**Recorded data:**

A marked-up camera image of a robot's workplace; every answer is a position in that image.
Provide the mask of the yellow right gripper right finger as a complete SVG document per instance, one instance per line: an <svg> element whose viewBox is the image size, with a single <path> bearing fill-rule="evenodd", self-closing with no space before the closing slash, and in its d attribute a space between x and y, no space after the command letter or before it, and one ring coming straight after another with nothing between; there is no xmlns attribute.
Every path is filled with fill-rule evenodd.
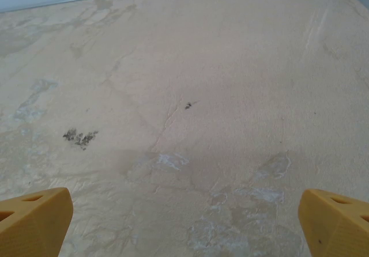
<svg viewBox="0 0 369 257"><path fill-rule="evenodd" d="M369 257L369 202L308 189L299 222L312 257Z"/></svg>

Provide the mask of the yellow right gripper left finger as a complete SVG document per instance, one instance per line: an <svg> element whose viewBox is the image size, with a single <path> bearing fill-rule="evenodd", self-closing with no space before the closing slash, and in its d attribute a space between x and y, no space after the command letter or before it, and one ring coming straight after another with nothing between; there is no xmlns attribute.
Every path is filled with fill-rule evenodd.
<svg viewBox="0 0 369 257"><path fill-rule="evenodd" d="M0 257L58 257L72 216L66 187L0 201Z"/></svg>

**TASK BRIEF:**
Go through the entries and return each line where the word "between" appears.

**RESPONSE BOX:**
Provide the mask of the yellow right gripper right finger as a complete SVG document per instance, one instance per line: an <svg> element whose viewBox is the image size, with a single <path> bearing fill-rule="evenodd", self-closing with no space before the closing slash, and in its d attribute a space between x and y, no space after the command letter or before it, and one ring coming straight after another with nothing between; there is no xmlns attribute.
Provide the mask of the yellow right gripper left finger as a complete SVG document per instance, one instance per line: an <svg> element whose viewBox is the image size, with a single <path> bearing fill-rule="evenodd", self-closing with no space before the closing slash, and in its d attribute a space between x and y, no space after the command letter or before it, and one ring coming straight after another with nothing between; there is no xmlns attribute.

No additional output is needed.